Reflections on Enlightenment Pluralization and the Notion of Theological Enlightenment as Process
Document Type
Article
Publication Date
12-2012
Publication Title
French History
DOI
10.1093/fh/crs117
Abstract
Scholars now quite regularly speak of the Radical Enlightenment, the Atlantic Enlightenment, the Super Enlightenment, the Religious Enlightenment, and any number of different national and religious variants of Enlightenment in addition to that of the French. Though much is to be gained from this proliferation, John Robertson is quite prescient in reminding scholars of the possibility that the very concept of an eighteenth-century Enlightenment in France or in the Euro-Atlantic world more generally is at risk of becoming contradictory and specialized to a degree that makes research and pedagogy increasingly cumbersome. While it is true that, as Robert Darnton has noted, making of the Enlightenment everything is in effect to make of it nothing, the dilemma of the pluralized Enlightenment is not so easily dismissed. Even with the best of intentions, attempts to construct a unitary Enlightenment often result in the writing of contrary perspectives out of the Enlightenment, even where such perspectives ought to have their place. The focus of this article proposes another possible configuration of Enlightenment as plurality within an unfolding continuum, as process rather than atomistic, reified, hypostatic Enlightenments. It proposes a process whereby religious and secular, radical, moderate, and conservative discourses, inflected into their national milieu, mutually constitute one another. This article provisionally charts a course for an alternative paradigm for studying the French Enlightenment which might avoid the extremes of balkanization on the one hand and the attractions of an elegant but unrepresentative unity on the other.
Recommended Citation
Burson, Jeffrey D..
2012.
"Reflections on Enlightenment Pluralization and the Notion of Theological Enlightenment as Process."

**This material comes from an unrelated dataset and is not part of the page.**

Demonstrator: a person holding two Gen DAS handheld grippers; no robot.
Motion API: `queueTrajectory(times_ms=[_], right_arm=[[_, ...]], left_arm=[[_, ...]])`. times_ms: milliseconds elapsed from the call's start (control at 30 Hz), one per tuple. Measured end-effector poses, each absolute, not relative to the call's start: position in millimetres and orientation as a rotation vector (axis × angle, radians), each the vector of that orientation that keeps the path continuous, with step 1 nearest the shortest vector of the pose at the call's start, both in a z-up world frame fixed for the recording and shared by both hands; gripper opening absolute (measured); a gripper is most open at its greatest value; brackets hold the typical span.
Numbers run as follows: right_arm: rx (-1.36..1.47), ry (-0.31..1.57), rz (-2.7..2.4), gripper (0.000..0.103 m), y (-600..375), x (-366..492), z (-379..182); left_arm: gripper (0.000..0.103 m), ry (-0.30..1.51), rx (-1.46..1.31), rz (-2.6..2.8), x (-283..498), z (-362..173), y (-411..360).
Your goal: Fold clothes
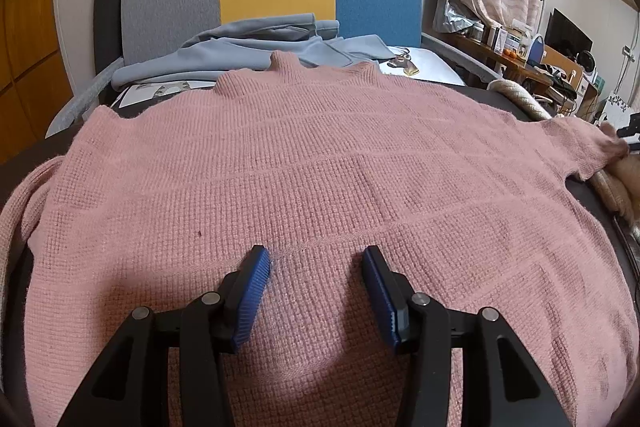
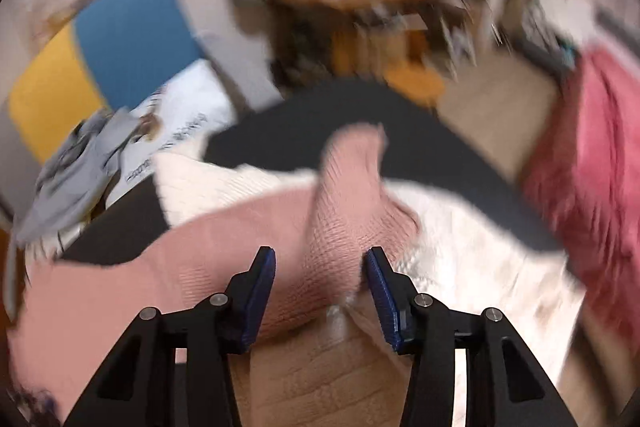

French History, 26 (4): 524-537: Oxford University Press.
doi: 10.1093/fh/crs117 source: https://academic.oup.com/fh/article-abstract/26/4/524/650573?redirectedFrom=fulltext
https://digitalcommons.georgiasouthern.edu/history-facpubs/50
Copyright
© The Author 2012. Published by Oxford University Press on behalf of the Society for the Study of French History. All rights reserved. For permissions, please e-mail: journals.permissions@oup.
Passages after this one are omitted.